• About this task:
Copy out each line of the material in which the word "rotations" can be found.

• Data provided:
────────────────────

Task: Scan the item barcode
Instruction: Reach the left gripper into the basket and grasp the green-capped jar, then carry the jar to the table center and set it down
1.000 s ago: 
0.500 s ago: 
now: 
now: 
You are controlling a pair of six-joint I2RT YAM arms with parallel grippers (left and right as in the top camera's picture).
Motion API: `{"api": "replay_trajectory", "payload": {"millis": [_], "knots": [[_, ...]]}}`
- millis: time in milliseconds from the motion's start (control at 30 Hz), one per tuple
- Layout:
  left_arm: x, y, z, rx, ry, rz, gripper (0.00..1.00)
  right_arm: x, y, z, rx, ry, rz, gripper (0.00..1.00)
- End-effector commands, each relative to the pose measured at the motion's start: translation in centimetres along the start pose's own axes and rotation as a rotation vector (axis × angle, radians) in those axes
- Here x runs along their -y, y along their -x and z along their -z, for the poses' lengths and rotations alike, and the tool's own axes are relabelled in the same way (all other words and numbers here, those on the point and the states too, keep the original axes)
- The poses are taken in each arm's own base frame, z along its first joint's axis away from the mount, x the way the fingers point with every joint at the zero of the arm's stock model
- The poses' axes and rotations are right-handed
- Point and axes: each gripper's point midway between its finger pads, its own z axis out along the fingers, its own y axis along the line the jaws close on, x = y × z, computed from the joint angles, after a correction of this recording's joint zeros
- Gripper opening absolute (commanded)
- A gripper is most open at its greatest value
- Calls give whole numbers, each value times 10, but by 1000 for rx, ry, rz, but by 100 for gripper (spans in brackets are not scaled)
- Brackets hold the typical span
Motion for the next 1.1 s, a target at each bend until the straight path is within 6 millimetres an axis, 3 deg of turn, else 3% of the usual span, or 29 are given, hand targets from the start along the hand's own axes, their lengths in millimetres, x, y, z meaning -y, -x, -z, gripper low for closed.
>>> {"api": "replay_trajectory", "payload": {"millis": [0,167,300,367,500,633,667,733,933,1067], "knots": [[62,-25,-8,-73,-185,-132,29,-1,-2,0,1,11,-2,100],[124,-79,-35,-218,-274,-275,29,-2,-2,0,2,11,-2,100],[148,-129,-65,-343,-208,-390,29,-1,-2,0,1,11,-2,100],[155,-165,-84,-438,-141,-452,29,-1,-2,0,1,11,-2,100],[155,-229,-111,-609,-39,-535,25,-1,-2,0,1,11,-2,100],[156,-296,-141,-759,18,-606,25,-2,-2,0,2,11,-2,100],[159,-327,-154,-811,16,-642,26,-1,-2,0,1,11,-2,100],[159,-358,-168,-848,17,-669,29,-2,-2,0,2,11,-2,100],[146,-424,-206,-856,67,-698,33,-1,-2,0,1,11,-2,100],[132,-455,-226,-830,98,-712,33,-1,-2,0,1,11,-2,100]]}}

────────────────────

• Solution to the exercise:
- Here x runs along their -y, y along their -x and z along their -z, for the poses' lengths and rotations alike, and the tool's own axes are relabelled in the same way (all other words and numbers here, those on the point and the states too, keep the original axes)
- The poses' axes and rotations are right-handed

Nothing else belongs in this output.